There are far more ways to produce expensive noise with LLMs than signal. Most non-psychopathic humans tend to want to produce veridical statements. (Except salespeople, who have basically undergone forced sociopathy training.) At the point where a human has learned to produce coherent language, he's also learned lots of important things about the world. At the point where a human has learned academic jargon and mathematical nomenclature, she has likely also learned a substantial amount of math. Few people want to learn the syntax of a language with little underlying understanding. Alas, this is not the case with statistical models of papers!

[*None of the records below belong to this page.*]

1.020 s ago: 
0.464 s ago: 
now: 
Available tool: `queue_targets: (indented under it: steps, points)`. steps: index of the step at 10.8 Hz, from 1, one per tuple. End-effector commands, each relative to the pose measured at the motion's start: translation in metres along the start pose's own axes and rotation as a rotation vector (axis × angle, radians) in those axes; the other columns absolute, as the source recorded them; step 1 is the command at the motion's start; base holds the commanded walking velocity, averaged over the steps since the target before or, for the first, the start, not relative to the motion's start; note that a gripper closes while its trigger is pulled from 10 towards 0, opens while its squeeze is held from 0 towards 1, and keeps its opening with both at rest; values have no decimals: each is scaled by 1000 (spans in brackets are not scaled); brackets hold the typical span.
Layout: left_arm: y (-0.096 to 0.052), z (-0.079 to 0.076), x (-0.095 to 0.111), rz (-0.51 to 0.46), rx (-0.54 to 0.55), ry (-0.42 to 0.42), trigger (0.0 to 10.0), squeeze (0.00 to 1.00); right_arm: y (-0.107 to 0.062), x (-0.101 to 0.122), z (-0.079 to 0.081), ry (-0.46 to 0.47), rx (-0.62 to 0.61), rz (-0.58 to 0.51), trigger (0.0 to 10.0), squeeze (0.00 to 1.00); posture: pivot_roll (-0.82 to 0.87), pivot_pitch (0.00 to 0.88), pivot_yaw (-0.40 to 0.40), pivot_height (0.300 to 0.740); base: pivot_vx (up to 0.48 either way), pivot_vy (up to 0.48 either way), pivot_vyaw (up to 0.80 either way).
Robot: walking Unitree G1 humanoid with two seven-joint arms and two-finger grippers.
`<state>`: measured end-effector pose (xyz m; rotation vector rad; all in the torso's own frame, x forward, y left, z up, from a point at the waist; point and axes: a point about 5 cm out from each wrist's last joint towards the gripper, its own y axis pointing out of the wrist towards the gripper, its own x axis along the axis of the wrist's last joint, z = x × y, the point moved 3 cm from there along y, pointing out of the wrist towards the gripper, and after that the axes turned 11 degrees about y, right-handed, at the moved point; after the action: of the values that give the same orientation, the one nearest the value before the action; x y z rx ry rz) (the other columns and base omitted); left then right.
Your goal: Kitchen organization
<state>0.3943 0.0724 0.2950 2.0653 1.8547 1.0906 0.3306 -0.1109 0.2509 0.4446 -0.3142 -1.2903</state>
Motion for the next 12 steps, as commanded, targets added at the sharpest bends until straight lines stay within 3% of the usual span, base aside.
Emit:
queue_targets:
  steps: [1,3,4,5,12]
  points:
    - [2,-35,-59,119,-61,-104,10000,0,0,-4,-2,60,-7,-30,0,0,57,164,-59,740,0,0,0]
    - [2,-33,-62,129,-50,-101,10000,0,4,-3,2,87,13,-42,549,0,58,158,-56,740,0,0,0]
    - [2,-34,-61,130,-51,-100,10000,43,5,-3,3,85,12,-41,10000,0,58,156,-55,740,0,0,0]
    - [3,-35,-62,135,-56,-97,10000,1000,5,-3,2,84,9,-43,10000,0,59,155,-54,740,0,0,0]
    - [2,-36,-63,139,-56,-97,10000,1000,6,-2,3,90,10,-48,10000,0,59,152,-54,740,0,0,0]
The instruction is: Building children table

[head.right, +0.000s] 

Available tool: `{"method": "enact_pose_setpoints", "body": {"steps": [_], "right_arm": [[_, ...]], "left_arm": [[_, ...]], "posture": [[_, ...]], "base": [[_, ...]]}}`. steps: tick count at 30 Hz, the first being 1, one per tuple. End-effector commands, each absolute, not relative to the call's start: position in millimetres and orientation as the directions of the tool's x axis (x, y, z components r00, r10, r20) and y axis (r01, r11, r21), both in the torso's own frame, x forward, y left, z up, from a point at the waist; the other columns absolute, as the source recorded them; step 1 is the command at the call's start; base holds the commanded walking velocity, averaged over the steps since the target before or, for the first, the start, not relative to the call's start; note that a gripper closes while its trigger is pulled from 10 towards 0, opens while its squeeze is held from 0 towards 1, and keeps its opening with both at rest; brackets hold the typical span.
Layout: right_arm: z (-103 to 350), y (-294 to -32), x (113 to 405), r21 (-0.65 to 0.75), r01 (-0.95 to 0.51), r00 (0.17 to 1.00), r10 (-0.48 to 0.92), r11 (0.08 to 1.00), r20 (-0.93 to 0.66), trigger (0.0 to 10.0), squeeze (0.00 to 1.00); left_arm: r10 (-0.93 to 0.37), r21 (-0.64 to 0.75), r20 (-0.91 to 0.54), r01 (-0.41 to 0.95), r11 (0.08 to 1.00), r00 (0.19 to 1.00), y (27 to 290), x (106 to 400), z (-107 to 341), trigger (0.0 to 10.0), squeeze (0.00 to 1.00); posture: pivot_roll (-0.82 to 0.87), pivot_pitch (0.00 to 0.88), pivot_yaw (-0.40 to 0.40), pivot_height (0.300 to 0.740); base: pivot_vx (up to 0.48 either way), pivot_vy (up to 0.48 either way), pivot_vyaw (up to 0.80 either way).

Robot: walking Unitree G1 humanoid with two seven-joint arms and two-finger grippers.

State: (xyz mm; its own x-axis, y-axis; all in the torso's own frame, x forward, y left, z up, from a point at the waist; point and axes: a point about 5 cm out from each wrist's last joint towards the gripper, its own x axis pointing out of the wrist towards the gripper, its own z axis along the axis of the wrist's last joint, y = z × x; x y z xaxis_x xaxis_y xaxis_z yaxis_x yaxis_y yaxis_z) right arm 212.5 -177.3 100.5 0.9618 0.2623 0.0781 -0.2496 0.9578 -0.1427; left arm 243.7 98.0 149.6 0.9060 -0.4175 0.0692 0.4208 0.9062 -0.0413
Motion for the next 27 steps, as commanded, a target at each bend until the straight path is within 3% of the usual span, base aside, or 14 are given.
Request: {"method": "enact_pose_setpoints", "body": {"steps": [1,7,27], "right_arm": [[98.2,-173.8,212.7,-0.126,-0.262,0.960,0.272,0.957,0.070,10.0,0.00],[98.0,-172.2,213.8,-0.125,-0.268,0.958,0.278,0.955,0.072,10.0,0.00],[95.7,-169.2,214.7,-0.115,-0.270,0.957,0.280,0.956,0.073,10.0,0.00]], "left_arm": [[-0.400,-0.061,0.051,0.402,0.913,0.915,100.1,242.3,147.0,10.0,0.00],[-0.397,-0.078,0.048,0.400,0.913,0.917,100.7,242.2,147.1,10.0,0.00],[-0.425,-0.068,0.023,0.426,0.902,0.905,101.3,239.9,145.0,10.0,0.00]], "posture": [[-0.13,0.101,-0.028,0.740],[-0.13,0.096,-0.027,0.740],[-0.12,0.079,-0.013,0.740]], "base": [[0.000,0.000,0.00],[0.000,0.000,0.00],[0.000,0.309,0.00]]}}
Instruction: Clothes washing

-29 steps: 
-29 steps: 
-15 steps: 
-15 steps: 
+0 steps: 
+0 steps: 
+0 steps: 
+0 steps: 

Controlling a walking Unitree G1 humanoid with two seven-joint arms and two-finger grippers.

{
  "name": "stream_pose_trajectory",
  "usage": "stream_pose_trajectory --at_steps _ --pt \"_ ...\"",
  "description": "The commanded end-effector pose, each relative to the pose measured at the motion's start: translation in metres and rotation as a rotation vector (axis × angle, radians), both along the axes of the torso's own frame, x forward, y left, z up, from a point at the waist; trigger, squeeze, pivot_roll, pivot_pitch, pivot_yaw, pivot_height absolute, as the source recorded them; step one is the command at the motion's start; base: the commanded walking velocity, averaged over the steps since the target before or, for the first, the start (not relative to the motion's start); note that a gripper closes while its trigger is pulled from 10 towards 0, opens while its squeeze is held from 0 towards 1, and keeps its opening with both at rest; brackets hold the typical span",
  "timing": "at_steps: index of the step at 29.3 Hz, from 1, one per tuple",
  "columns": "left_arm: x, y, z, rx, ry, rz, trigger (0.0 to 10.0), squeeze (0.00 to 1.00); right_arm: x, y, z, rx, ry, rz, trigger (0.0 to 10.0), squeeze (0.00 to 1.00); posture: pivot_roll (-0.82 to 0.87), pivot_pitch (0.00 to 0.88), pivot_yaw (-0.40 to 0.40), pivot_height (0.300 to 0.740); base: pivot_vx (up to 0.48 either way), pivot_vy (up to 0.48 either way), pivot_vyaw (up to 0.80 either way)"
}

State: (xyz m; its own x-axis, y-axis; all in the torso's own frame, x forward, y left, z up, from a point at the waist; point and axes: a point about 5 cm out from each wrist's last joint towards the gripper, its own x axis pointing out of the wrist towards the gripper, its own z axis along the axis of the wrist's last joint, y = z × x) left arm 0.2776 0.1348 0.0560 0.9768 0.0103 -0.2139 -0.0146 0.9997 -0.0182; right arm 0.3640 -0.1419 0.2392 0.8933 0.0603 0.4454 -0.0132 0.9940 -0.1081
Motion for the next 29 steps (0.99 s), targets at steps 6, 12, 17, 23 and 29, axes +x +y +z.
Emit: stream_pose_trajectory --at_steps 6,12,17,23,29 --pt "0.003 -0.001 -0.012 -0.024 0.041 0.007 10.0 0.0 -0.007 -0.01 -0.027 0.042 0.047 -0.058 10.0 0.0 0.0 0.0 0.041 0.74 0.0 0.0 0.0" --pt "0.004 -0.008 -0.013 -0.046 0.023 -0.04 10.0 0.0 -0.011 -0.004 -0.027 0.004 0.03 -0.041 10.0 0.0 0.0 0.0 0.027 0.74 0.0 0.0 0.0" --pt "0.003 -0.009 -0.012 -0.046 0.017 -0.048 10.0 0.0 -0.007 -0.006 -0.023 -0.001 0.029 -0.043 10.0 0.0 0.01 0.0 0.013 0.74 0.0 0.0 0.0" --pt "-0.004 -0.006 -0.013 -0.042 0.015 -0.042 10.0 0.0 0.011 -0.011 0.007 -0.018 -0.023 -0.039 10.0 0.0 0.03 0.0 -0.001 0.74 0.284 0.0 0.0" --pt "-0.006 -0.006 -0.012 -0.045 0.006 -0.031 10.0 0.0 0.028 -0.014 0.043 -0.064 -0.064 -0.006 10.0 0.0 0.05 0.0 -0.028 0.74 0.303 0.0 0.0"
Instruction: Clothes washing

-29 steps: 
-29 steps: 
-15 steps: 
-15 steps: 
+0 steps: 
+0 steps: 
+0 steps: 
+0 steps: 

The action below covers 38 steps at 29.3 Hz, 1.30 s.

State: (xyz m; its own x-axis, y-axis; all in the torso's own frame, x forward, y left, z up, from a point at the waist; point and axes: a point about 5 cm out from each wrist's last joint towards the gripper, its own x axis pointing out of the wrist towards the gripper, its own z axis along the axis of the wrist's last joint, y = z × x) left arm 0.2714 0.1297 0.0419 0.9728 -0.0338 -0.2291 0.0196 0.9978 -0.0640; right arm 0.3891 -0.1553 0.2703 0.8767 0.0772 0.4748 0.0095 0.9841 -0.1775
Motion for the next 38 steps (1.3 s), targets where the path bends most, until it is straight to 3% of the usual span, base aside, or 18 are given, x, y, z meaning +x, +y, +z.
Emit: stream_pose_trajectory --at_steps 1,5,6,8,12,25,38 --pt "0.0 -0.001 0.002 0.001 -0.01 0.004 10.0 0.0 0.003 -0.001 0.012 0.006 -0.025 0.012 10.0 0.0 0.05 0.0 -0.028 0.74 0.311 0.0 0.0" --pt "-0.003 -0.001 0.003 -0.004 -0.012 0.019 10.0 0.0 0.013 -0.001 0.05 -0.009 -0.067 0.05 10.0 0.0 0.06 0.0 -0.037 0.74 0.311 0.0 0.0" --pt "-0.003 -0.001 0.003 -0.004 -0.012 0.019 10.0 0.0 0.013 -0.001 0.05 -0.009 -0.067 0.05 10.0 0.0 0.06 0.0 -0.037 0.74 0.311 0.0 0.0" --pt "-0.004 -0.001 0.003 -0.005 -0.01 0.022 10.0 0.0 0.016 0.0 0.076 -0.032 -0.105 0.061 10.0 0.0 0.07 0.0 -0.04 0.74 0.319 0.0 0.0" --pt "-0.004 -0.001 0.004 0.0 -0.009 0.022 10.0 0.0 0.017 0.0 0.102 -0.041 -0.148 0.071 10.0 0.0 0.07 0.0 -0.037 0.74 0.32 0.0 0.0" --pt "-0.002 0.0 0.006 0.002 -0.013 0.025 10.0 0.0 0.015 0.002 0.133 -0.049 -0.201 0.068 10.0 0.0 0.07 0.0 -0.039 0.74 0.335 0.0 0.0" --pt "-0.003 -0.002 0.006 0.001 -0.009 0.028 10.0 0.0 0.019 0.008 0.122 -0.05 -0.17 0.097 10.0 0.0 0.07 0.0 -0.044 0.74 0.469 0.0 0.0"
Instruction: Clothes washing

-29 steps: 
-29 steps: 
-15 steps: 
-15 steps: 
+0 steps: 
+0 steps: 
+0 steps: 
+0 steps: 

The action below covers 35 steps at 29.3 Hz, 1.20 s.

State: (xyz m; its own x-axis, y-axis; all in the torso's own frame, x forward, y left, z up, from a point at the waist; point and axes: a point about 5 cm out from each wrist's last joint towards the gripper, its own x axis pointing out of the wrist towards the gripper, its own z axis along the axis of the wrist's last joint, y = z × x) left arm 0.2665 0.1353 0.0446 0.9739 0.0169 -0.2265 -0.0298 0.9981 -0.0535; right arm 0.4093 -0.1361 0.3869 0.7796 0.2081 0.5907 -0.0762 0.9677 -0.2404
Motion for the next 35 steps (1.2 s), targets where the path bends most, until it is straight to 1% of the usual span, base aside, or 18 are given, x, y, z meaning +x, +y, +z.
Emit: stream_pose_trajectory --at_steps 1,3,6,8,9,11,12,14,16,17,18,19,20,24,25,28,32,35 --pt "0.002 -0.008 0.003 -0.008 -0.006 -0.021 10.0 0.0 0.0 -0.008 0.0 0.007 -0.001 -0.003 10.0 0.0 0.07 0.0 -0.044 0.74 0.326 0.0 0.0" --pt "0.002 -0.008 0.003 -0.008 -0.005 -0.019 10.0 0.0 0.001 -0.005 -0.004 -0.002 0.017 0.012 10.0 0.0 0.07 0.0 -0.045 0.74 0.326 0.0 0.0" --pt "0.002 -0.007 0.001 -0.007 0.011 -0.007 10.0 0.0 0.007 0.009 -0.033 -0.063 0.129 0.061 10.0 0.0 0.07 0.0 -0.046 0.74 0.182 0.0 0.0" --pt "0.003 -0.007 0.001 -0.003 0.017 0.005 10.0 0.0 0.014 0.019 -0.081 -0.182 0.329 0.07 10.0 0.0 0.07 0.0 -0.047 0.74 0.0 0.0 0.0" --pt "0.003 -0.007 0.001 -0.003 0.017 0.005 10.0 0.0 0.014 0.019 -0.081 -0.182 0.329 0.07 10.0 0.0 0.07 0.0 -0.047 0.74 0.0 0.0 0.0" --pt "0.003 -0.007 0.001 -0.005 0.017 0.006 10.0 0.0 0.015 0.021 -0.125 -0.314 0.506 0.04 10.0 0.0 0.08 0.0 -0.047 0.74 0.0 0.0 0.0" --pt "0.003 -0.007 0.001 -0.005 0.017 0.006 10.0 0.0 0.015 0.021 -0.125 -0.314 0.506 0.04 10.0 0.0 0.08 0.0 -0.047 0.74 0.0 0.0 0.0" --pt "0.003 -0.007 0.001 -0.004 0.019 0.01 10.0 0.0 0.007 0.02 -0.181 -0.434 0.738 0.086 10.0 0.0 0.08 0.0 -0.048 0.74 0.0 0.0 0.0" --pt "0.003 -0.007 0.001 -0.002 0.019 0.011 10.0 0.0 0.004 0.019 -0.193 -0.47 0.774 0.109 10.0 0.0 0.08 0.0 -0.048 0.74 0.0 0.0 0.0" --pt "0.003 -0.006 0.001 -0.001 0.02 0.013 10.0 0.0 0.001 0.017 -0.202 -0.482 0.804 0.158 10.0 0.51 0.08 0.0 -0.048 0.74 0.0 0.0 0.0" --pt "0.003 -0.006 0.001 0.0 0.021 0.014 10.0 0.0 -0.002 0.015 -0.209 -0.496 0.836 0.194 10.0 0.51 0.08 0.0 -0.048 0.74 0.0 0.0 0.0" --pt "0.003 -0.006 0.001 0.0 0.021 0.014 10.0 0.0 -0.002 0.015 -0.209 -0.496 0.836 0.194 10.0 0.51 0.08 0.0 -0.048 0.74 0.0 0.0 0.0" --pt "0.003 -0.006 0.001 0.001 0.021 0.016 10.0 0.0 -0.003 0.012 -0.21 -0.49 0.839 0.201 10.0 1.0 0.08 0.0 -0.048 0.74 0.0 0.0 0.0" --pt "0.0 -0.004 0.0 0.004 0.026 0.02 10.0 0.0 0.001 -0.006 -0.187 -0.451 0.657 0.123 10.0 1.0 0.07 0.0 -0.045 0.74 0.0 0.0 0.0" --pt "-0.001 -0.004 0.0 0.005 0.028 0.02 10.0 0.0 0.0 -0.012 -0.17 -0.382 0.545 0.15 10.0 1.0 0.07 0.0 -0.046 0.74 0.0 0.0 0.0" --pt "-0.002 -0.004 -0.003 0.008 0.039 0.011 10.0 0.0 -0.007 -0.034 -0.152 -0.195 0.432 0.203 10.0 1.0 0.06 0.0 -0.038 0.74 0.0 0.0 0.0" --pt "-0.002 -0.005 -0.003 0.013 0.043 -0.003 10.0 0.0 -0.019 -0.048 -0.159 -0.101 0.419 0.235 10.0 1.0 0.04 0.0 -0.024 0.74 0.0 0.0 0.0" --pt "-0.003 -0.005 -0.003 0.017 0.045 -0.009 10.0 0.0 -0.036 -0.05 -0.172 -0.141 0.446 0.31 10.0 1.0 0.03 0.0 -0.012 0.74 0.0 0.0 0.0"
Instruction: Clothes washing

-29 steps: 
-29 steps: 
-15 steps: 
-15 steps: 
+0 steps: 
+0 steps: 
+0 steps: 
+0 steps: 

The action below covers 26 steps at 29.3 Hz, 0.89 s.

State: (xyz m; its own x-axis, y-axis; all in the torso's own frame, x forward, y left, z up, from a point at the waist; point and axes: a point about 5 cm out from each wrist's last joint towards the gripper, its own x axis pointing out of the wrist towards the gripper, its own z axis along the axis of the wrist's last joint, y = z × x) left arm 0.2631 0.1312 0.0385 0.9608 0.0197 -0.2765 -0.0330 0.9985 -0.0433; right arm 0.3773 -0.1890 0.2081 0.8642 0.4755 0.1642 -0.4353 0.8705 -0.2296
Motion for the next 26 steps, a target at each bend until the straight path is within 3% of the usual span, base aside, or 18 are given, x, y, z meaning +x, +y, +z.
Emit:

How will journals or conferences handle AI slop?
so the LLM detection problem is (theoretically) impossible for SOTA LLMs; in practice, it could be easier due to the RLHF stage inserting idiosyncrasies.
Anecdotal: A few weeks ago, I came across a story on HN where many commenters immediately recognized that an LLM had written the article, and the author had actually released his prompts and iterations. So it was not a one-shot prompt but more like 10 iterations, and still, many people saw that an LLM wrote it.
And anyway, those accuracies tend to be measured on 100% human-generated vs. 100% machine-generated texts by a single LLM... good luck with texts that contain a mix of human and LLM contents, mix of contents by several LLMs, or an LLM asked to "mask" the output of another.
I think detection is a lost cause.
They should solve the real problem of obtaining more funding and volunteers so that they can take on the increased volume of submissions. Especially now that AI's here and we can all be 3 times as productive for the same effort.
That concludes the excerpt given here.